Vision des Tunisiens sur la participation de la femme dans la vie politique

Les résultats d’un récent sondage de 3C études réalisé dans les 24 circonscriptions pour le compte du PNUD sur «La vision des tunisiens sur la participation de la femme dans la vie politique en Tunisie», montre qu’une majorité des tunisiens (66 %) sont pour la participation de la femme dans la vie politique ; le gouvernorat de Monastir est celui qui y est le plus favorable (77%) et le gouvernorat de Siliana est le moins partisan (49%). Quand il s’agit de la participation dans la vie politique des femmes parentes,  les tunisiens développent une attitude protectionniste et deviennent moins nombreux à soutenir cette idée (52%) invoquant l’instabilité politique et par peur de la violence et des crimes politiques. 59 % des Tunisiens sont pour que la femme prenne plus de responsabilités politiques. Pour ce qui est de la parité dans les listes électorales, les Tunisiens sont pour à 49 %. Habib Bourguiba n’a pas eu cet épaulement pour engager au lendemain de l’indépendance les reformes sur les droits des femmes.  Alors Osez le réformisme ! car je rappelle aux élus qu’ils n’ont pas le droit de faire régresser ce peuple qui les a élu pour bâtir avec lui et pour lui la nouvelle Tunisie, la Tunisie de la dignité et de l’équité, la Tunisie de l’égalité et des minorités, la Tunisie de la prospérité et de la paix ! J’ose également espérer que le temps ou les élues d’ennahdha ont investi les plateaux et séminaires défendant la complémentarité alors qu’on leur parlait d’égalité est révolu. J’ose espérer que l’on ne les verra plus sacrifier les droits des femmes et se conformer aux consignes de leurs partis qui touchent à ces droits. Et à l’occasion de l’élaboration de la loi électorale, nous attendons d’elles et des autres qu’elles travaillent pour l’alternance horizontale et verticale afin d’asseoir le droit indéniable de la femme à être paritairement représentée !

Mme Nihel Ben Amar
Ingénieur Energétique
Docteur en Génie des Procédés Industriels
Maître de Conférences en Génie Chimique
Présidente de l’association TUNISIE VOTE*.

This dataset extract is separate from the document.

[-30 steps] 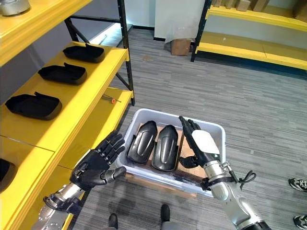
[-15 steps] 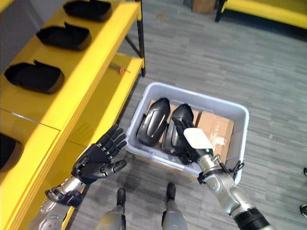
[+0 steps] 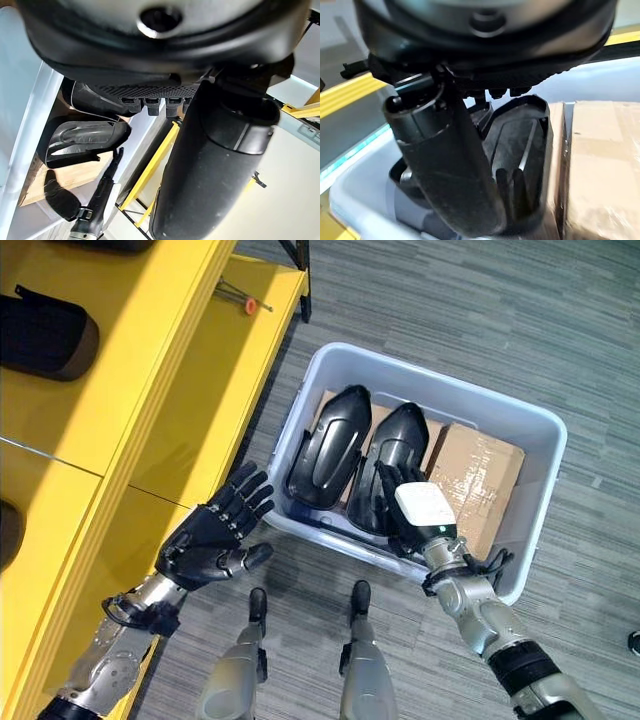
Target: Move parts from the plastic box to the shelf.
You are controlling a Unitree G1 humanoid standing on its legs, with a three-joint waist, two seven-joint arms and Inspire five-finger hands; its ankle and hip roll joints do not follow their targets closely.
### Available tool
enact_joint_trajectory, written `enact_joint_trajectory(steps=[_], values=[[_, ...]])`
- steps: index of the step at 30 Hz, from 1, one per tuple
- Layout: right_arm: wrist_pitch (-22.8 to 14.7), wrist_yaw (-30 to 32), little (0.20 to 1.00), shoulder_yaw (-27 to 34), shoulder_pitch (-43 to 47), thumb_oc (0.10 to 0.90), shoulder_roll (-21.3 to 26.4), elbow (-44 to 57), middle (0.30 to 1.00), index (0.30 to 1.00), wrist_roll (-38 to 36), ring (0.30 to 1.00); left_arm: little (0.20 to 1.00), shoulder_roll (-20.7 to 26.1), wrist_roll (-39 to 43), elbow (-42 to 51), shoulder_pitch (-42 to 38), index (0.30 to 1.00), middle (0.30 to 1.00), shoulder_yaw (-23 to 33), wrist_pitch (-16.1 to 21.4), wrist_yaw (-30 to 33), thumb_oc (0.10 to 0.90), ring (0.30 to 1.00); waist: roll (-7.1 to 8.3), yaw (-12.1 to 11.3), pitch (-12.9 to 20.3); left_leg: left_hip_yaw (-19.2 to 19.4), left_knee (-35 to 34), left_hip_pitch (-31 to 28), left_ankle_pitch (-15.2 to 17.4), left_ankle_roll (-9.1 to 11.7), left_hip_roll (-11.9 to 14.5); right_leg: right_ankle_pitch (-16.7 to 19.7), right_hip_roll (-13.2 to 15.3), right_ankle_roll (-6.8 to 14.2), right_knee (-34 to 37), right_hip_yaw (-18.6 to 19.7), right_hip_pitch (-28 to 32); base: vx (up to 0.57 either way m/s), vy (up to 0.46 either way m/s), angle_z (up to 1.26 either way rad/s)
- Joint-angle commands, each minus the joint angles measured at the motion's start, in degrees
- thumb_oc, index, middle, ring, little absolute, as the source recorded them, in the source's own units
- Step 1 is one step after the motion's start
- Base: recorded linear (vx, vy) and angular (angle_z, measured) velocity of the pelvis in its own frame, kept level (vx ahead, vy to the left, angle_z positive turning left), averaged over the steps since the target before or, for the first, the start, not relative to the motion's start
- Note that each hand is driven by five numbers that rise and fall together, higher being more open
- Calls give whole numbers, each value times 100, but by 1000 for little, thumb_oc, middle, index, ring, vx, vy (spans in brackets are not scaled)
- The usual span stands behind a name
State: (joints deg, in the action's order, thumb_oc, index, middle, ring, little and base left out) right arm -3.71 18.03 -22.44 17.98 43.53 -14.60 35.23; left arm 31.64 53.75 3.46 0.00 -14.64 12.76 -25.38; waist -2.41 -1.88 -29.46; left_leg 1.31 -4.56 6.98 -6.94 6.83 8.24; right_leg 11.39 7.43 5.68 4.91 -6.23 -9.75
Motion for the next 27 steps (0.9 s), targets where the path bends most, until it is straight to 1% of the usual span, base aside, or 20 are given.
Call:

*L’association « TUNISIE VOTE » est une association de droit tunisien à but non lucratif,
indépendante et non partisane. Elle œuvre pour la construction d’une société démocratique
au profit de l’ensemble des citoyens et catégories sociales, par le vote en tant que droit humain
et par la sensibilisation, la vulgarisation et la formation des citoyens et autres acteurs de la vie politique
aux conditions et procédures nécessaires à un bon déroulement des opérations électorales.